**What you have to do:**
Print the listing below once more, unchanged.

**Material provided:**
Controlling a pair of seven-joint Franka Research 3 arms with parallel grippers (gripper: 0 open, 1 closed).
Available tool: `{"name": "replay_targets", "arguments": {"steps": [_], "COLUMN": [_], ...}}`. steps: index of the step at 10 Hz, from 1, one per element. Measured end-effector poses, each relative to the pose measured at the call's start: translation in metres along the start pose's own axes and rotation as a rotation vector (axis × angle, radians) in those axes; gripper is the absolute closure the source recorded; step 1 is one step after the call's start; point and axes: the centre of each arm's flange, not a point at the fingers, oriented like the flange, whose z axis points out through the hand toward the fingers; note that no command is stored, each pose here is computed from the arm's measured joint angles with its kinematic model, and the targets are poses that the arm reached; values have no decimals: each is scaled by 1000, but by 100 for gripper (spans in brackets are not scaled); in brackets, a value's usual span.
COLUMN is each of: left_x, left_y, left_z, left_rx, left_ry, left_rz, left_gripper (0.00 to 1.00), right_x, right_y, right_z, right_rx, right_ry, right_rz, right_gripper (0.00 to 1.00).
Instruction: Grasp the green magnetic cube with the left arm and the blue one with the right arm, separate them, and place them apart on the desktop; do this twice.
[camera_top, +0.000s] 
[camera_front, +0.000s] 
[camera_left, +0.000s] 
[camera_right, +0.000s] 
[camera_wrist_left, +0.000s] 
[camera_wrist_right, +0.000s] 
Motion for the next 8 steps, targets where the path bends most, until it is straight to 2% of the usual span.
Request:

**Solution for this exercise:**
Controlling a pair of seven-joint Franka Research 3 arms with parallel grippers (gripper: 0 open, 1 closed).
Available tool: `{"name": "replay_targets", "arguments": {"steps": [_], "COLUMN": [_], ...}}`. steps: index of the step at 10 Hz, from 1, one per element. Measured end-effector poses, each relative to the pose measured at the call's start: translation in metres along the start pose's own axes and rotation as a rotation vector (axis × angle, radians) in those axes; gripper is the absolute closure the source recorded; step 1 is one step after the call's start; point and axes: the centre of each arm's flange, not a point at the fingers, oriented like the flange, whose z axis points out through the hand toward the fingers; note that no command is stored, each pose here is computed from the arm's measured joint angles with its kinematic model, and the targets are poses that the arm reached; values have no decimals: each is scaled by 1000, but by 100 for gripper (spans in brackets are not scaled); in brackets, a value's usual span.
COLUMN is each of: left_x, left_y, left_z, left_rx, left_ry, left_rz, left_gripper (0.00 to 1.00), right_x, right_y, right_z, right_rx, right_ry, right_rz, right_gripper (0.00 to 1.00).
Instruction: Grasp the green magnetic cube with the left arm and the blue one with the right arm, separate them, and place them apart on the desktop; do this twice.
[camera_top, +0.000s] 
[camera_front, +0.000s] 
[camera_left, +0.000s] 
[camera_right, +0.000s] 
[camera_wrist_left, +0.000s] 
[camera_wrist_right, +0.000s] 
Motion for the next 8 steps, targets where the path bends most, until it is straight to 2% of the usual span.
Request:

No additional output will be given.